_Assignment_
Your task is to filter the data below down to the lines holding "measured".
== Provided data
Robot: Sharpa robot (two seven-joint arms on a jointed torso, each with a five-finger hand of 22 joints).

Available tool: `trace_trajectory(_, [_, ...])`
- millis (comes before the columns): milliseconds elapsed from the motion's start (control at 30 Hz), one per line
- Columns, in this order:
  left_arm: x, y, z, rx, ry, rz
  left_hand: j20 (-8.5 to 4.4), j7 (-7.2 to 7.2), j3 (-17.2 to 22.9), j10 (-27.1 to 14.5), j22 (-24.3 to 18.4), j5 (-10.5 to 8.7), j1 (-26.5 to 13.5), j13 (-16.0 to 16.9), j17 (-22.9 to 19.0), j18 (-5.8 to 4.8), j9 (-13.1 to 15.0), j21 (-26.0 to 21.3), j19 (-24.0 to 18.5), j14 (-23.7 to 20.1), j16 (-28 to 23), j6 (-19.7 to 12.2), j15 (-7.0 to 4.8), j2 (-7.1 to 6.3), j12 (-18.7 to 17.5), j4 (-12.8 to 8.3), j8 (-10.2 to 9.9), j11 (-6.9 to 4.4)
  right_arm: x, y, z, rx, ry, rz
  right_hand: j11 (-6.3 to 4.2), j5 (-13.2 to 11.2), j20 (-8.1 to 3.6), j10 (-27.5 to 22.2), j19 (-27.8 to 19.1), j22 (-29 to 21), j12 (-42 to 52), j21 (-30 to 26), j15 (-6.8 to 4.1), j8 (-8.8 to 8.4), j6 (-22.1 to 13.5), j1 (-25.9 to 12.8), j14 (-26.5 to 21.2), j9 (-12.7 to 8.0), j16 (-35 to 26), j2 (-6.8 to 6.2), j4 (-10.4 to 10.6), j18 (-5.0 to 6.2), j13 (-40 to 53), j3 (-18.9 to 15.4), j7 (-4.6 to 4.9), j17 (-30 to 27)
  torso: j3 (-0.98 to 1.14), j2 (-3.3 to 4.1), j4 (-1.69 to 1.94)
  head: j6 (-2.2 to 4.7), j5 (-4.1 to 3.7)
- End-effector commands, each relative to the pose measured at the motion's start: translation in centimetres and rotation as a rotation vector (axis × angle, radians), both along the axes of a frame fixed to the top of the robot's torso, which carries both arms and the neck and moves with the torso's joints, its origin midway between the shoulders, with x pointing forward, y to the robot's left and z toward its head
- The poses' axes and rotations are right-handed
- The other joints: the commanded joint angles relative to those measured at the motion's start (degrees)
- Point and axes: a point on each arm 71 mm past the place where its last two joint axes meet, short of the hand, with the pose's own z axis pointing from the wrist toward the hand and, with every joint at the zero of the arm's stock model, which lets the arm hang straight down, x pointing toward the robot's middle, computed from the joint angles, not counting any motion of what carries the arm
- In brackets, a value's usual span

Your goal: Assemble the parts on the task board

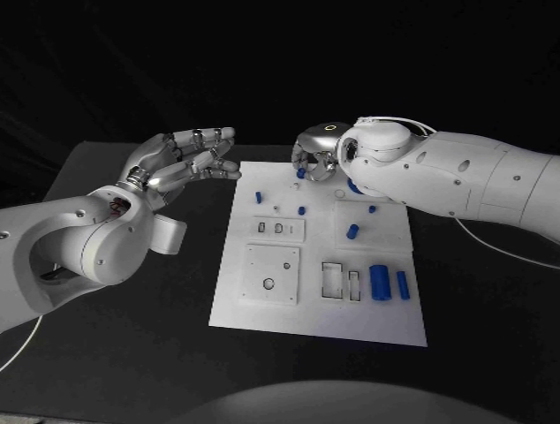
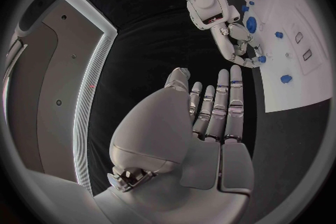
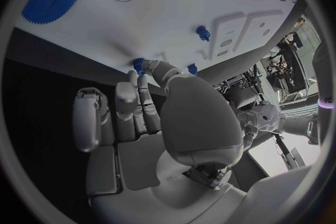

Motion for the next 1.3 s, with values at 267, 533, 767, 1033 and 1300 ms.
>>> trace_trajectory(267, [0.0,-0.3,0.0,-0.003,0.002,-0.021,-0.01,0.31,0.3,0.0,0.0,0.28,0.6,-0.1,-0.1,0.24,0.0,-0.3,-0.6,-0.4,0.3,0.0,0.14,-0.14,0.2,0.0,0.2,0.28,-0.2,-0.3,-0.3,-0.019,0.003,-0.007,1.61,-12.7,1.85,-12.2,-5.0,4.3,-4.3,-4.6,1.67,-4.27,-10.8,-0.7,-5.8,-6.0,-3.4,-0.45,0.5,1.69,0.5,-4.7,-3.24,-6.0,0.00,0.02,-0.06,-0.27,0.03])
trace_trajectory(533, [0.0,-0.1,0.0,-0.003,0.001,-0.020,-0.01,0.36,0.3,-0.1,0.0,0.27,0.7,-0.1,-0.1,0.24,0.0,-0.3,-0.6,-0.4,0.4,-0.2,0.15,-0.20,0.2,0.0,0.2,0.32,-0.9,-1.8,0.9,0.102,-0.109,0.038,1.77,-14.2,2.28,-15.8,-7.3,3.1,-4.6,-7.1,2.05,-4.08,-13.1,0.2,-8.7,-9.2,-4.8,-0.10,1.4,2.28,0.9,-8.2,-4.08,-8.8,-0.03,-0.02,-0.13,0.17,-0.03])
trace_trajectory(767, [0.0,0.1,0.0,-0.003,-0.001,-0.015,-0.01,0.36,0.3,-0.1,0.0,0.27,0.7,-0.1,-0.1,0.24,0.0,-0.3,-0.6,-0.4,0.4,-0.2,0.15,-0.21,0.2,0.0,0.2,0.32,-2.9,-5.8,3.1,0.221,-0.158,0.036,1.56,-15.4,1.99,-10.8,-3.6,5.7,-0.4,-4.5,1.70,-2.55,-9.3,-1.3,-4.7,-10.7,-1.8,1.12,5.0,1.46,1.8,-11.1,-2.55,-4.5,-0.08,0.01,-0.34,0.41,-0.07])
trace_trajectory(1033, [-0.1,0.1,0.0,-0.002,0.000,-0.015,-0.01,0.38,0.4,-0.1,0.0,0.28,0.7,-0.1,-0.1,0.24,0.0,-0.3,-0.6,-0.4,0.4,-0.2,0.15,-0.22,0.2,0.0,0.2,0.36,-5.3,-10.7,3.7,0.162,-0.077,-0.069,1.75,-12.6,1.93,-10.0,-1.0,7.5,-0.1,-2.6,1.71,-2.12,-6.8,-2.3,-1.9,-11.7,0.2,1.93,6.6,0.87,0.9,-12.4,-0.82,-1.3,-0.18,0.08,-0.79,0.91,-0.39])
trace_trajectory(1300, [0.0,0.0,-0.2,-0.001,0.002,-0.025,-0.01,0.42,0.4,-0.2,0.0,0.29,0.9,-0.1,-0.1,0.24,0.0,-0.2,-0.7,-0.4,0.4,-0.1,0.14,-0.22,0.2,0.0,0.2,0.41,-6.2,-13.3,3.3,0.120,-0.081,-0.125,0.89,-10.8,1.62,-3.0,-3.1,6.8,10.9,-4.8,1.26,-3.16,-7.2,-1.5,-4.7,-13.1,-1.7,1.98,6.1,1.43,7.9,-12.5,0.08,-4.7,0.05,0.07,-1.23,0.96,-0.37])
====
_Answer space_
- End-effector commands, each relative to the pose measured at the motion's start: translation in centimetres and rotation as a rotation vector (axis × angle, radians), both along the axes of a frame fixed to the top of the robot's torso, which carries both arms and the neck and moves with the torso's joints, its origin midway between the shoulders, with x pointing forward, y to the robot's left and z toward its head
- The other joints: the commanded joint angles relative to those measured at the motion's start (degrees)

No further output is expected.